Examining Execution Speed of JITted Code With CF 2.0

Chris Tacke, eMVP

OpenNETCF Consulting

August 3, 2005

Introduction

I've always thought that doing a device driver in managed code was a compelling idea, but there are a couple large hurdles that have to be overcome.  First is the lack of deterministic behavior in a managed code environment and second is the purported lack of performance of managed code.

The first hurdle - the non deterministic nature of a garbage collected environment - has been discussed and demonstrated fairly well, and while it's something I'm still trying to work around, it is something that I feel doesn't need much discussion.

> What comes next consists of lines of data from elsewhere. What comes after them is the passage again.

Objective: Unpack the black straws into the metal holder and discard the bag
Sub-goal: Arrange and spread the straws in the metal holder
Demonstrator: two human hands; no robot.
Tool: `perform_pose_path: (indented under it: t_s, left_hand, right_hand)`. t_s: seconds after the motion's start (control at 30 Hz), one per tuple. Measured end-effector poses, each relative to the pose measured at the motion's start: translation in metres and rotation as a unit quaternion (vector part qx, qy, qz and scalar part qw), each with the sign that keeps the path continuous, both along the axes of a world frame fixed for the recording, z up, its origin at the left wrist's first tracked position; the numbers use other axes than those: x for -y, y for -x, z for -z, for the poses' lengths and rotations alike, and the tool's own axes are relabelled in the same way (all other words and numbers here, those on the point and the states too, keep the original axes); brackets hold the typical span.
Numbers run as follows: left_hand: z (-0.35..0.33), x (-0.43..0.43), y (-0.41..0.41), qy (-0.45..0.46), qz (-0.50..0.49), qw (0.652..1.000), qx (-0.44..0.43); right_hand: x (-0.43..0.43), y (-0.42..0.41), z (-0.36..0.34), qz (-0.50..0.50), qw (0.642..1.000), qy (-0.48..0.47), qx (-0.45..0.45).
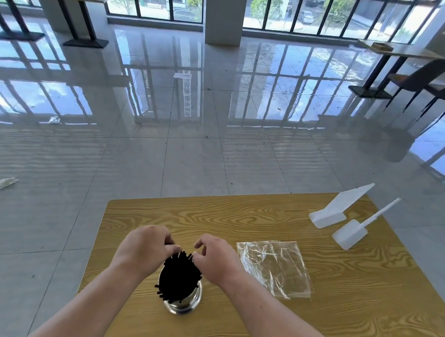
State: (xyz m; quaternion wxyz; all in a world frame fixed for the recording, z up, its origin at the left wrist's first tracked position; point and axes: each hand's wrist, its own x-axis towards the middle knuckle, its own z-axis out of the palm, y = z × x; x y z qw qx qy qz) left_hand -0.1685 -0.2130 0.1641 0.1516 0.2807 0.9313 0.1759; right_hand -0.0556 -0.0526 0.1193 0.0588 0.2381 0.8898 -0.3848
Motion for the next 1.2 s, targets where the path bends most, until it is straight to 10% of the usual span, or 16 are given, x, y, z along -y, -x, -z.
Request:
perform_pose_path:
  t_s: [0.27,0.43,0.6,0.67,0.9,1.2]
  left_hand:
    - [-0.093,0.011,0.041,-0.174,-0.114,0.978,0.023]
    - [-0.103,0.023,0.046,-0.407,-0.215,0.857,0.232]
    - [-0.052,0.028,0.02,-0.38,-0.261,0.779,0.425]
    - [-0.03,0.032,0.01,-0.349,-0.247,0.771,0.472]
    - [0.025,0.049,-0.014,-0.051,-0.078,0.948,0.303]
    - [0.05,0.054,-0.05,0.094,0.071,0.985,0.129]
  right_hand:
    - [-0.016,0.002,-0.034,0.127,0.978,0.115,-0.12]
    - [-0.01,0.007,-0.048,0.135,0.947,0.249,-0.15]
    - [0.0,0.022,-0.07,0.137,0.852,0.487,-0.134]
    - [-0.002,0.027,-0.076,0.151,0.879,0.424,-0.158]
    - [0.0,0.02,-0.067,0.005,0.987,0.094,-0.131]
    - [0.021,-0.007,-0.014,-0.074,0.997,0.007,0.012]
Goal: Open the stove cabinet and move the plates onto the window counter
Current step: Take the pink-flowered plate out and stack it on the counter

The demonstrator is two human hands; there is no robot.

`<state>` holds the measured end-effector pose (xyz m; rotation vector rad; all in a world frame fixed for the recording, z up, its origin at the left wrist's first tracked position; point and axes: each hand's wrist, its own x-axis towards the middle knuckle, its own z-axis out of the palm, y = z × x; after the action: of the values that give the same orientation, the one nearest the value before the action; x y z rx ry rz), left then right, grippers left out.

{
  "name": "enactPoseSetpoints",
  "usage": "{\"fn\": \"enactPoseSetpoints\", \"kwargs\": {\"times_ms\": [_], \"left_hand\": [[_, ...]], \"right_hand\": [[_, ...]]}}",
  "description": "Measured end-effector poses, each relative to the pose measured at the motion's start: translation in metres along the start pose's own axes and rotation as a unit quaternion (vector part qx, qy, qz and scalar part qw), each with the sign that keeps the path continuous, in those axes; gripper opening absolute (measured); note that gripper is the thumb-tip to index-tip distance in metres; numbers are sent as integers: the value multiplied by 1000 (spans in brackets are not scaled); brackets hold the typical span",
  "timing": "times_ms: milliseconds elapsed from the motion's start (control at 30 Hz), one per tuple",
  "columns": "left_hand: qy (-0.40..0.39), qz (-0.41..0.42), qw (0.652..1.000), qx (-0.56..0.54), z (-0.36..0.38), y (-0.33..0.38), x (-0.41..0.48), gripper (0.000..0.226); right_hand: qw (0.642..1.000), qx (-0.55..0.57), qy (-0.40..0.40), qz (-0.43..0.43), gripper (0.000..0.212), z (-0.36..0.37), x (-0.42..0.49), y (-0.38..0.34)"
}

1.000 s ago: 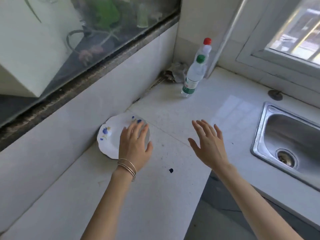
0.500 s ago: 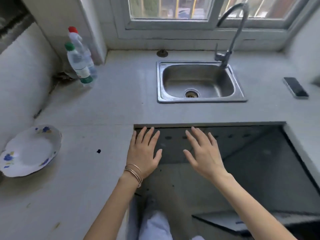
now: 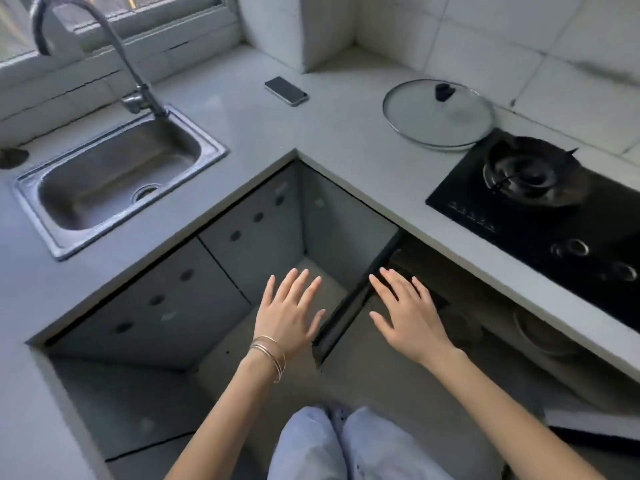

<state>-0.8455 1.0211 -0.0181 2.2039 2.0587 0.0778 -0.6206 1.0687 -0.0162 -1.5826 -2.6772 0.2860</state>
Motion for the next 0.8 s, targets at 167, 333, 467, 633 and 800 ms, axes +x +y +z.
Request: {"fn": "enactPoseSetpoints", "kwargs": {"times_ms": [167,333,467,633,800], "left_hand": [[-25,137,990,-11,13,60,36,55],[-29,249,968,-5,17,104,59,55],[-20,311,950,-9,15,133,69,55],[-1,385,922,-27,12,170,76,52],[16,433,900,-37,12,215,73,50]], "right_hand": [[989,10,34,143,59,0,-58,43],[970,7,58,237,58,-1,-104,62],[955,3,78,287,56,-2,-132,68],[933,-3,117,341,52,-7,-168,80],[918,-11,149,366,49,-9,-201,105]]}}
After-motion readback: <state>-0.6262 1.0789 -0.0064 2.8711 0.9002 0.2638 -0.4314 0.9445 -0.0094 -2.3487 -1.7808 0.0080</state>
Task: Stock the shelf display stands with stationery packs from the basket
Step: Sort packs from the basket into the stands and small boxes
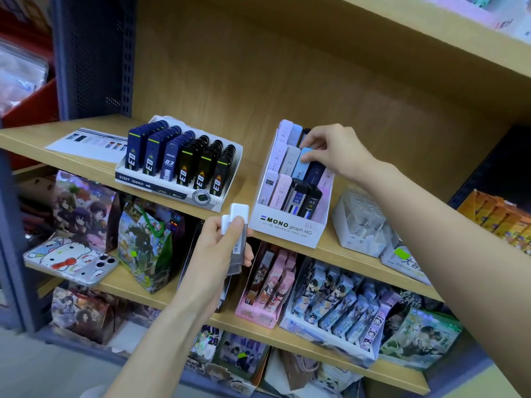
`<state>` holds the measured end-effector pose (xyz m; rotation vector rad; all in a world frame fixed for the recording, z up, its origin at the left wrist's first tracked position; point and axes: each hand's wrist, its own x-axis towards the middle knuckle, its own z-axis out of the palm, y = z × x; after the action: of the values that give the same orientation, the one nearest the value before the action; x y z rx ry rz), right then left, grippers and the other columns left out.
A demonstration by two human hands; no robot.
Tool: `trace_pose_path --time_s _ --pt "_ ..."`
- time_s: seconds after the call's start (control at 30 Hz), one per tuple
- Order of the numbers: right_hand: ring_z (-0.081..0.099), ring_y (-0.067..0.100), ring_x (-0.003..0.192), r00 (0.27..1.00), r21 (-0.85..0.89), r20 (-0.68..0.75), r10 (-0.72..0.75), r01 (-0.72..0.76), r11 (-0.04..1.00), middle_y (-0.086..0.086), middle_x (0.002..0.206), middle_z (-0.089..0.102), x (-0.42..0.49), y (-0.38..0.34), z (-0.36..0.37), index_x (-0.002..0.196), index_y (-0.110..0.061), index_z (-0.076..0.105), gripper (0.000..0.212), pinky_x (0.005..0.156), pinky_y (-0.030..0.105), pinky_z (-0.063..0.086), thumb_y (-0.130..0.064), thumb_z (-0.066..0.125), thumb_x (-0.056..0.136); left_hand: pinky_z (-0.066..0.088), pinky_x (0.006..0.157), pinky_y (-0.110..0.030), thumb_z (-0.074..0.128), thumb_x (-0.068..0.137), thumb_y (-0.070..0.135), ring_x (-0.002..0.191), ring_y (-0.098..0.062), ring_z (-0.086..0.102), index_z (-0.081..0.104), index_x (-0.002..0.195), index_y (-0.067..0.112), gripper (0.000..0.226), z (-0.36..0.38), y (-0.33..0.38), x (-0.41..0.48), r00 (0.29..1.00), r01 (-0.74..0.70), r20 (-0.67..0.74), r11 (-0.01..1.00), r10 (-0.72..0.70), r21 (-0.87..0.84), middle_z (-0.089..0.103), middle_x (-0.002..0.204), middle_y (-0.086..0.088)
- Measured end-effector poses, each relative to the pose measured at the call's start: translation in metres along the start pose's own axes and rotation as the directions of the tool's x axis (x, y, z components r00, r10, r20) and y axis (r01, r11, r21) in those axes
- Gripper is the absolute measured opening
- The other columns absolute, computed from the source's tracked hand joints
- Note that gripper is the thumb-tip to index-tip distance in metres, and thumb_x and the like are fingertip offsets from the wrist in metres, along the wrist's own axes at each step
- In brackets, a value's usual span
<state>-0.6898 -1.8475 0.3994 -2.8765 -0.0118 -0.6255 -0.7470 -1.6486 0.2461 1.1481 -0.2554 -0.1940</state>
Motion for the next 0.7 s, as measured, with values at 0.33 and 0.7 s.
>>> trace_pose_path --time_s 0.33,0.7 --pt "0.050 0.017 0.094 0.970 -0.203 -0.206 -0.127 0.084 0.976 0.001 0.104 0.055 -0.027 -0.007 0.017 0.119 -0.013 0.059 0.032 0.082 0.028 0.042 -0.019 0.065 0.088 0.035 0.050 -0.024 0.030 0.101 0.020 0.044 -0.013 0.039 0.045 0.087 0.005 0.025 0.001 -0.002 -0.001 0.996 0.060 0.077 0.993 -0.052 -0.105 0.046 0.052 -0.002" --pt "0.053 -0.001 0.060 0.944 0.399 0.318 -0.090 -0.047 0.916 0.000 0.080 0.069 -0.155 -0.020 0.021 0.099 -0.017 0.071 0.017 0.060 0.012 0.040 -0.017 0.073 0.082 0.043 0.056 -0.021 0.044 0.085 0.045 0.057 -0.010 0.051 0.046 0.103 0.013 0.037 0.027 -0.026 -0.030 0.895 0.068 0.430 0.989 -0.120 0.135 0.060 0.065 0.003"
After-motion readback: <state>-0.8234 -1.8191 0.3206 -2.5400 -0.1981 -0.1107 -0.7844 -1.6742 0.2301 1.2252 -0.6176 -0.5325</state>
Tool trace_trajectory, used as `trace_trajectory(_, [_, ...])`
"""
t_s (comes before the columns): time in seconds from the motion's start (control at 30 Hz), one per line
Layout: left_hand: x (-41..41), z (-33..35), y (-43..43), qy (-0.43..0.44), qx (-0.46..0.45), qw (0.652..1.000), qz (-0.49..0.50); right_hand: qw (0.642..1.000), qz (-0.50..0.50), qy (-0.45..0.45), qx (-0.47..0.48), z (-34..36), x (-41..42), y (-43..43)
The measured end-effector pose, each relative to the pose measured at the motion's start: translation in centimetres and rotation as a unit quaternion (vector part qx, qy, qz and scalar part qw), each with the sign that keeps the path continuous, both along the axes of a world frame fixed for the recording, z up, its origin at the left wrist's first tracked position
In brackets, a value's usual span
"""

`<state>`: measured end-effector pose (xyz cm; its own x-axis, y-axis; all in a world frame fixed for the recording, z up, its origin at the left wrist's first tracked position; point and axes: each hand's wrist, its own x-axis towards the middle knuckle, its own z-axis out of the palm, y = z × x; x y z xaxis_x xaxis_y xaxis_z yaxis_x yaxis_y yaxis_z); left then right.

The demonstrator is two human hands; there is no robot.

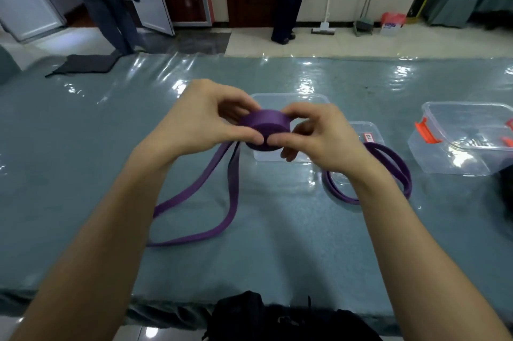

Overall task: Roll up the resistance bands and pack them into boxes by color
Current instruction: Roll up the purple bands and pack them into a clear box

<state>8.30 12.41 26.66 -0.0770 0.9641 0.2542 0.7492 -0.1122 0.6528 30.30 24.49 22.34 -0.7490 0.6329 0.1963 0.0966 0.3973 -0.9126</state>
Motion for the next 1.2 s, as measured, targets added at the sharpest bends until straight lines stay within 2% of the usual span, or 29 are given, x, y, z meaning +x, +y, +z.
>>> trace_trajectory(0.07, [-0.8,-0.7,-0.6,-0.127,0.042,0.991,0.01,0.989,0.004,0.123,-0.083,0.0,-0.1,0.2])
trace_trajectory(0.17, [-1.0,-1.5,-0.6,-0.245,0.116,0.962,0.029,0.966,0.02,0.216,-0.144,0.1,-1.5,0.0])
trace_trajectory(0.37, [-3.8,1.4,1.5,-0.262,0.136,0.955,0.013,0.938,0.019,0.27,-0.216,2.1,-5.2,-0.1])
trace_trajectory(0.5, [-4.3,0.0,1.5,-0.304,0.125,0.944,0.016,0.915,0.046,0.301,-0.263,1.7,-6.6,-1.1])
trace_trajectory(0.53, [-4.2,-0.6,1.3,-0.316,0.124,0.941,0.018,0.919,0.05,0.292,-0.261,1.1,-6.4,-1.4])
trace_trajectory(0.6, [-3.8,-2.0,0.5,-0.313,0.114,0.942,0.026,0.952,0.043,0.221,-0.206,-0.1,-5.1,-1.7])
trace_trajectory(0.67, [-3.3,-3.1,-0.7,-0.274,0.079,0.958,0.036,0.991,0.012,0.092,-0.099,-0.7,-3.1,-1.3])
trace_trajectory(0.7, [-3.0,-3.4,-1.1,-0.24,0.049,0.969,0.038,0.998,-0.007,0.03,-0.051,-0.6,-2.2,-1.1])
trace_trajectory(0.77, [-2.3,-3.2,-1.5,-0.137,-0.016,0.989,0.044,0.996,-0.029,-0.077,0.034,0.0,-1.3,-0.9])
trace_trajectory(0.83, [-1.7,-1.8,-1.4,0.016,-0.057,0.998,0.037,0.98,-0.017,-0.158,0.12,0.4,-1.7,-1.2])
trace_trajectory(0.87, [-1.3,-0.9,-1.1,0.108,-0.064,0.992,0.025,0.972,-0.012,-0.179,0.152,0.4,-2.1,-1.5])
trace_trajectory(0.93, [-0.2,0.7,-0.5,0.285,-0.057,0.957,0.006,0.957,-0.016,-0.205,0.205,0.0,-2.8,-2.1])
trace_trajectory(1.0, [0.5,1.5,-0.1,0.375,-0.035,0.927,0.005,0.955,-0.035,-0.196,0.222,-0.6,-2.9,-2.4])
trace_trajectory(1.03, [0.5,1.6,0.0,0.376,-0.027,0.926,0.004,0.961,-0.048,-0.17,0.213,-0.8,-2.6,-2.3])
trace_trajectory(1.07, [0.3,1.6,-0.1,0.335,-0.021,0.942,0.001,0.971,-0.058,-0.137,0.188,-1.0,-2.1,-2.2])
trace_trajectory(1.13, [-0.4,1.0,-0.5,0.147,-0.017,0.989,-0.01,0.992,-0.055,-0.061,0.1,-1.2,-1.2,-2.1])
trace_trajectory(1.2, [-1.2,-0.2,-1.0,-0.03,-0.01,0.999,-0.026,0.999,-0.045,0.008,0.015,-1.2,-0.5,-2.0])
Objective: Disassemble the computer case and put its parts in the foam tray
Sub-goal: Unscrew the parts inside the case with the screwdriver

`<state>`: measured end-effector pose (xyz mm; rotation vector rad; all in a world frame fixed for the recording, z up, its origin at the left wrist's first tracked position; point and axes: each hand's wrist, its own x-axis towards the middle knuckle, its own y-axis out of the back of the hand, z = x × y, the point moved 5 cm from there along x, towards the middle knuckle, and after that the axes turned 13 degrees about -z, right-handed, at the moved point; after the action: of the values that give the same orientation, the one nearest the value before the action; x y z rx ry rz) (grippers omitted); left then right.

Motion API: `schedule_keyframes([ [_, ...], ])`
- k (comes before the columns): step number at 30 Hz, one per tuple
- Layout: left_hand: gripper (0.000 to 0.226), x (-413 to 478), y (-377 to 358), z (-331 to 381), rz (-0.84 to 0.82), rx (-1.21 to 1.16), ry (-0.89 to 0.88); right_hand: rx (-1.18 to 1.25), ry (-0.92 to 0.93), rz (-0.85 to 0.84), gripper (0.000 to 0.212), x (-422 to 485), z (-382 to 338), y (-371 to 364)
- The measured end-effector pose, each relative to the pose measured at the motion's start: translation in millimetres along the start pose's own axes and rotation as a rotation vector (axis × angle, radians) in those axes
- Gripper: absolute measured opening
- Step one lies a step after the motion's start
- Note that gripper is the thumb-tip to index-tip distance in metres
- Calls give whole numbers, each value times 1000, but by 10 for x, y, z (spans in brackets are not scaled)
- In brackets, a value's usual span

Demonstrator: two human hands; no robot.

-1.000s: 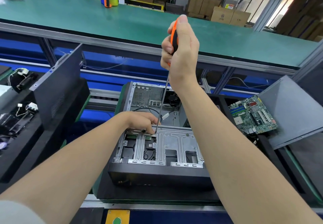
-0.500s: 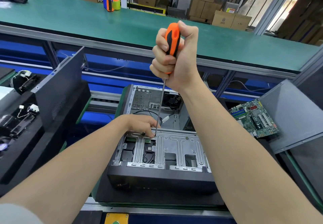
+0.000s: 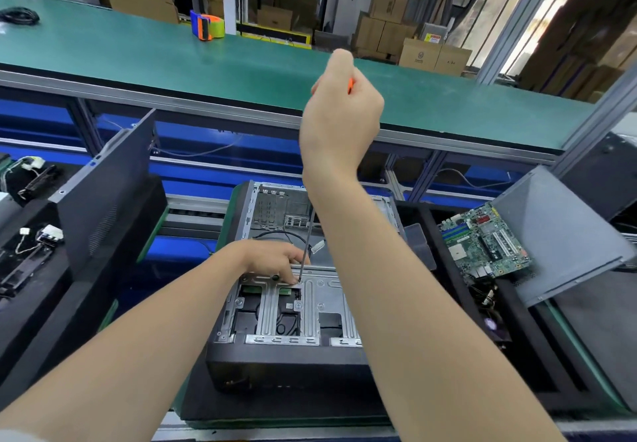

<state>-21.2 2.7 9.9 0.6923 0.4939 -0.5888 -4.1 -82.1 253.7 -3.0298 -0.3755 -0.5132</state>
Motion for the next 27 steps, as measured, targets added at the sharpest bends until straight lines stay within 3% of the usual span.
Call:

The second hurdle - performance - is something different. While I've seen it argued on several occasions that since managed code is not truly compiled code and that it runs against the .NET Common Language Runtime, it inherently must perform worse than native code.  Surprisingly I've never actually seen anything that specifically set out to quantify the difference, so I decided that before I just accept "common knowledge" that maybe a little testing was in order.

The Baseline - Toggling a GPIO with C

Before I could test managed code and have meaningful results, I needed to get a set of control data.  How fast can some meaningful action occur with typical unmanaged code?  I decided that a reasonable test would be to toggle a processor general-purpose input/output (GPIO) line as fast as possible since it's a common action in a driver, and using an oscilloscope it would be very easy to get a quantifiable measurement of speed.

So I put together the following piece of code to toggle a GPIO as fast as possible:

#define GPIO3 (1 << 3)

...

DWORD *p = (DWORD*)MapAddress(0x40E00000);

 

DWORD *gpdr = p + (0x10 / sizeof(DWORD));

DWORD *gpsr = p + (0x18 / sizeof(DWORD));

DWORD *gpcr = p + (0x24 / sizeof(DWORD));

 

*gpdr |= GPIO3;

while(true)

{

        *gpsr = GPIO3;

        *gpcr = GPIO3;

}

For the curious, the call to MapAddress is a function that wraps VirtualAlloc and VirtualCopy in the same way MmMapIoSpace does to get a mapped virtual address for a specified physical address.  Here I passed in the base physical address of the PXA255's GPIO registers, then I allocated pointers to the direction (GPDR), set (GPSR) and clear (GPSR) registers.  Basically how these work is you set the state of a bit in GPDR to determine whether it's an input or an output, then you set the same bit in GPSR to turn it on or set the bit in GPCR to turn it off.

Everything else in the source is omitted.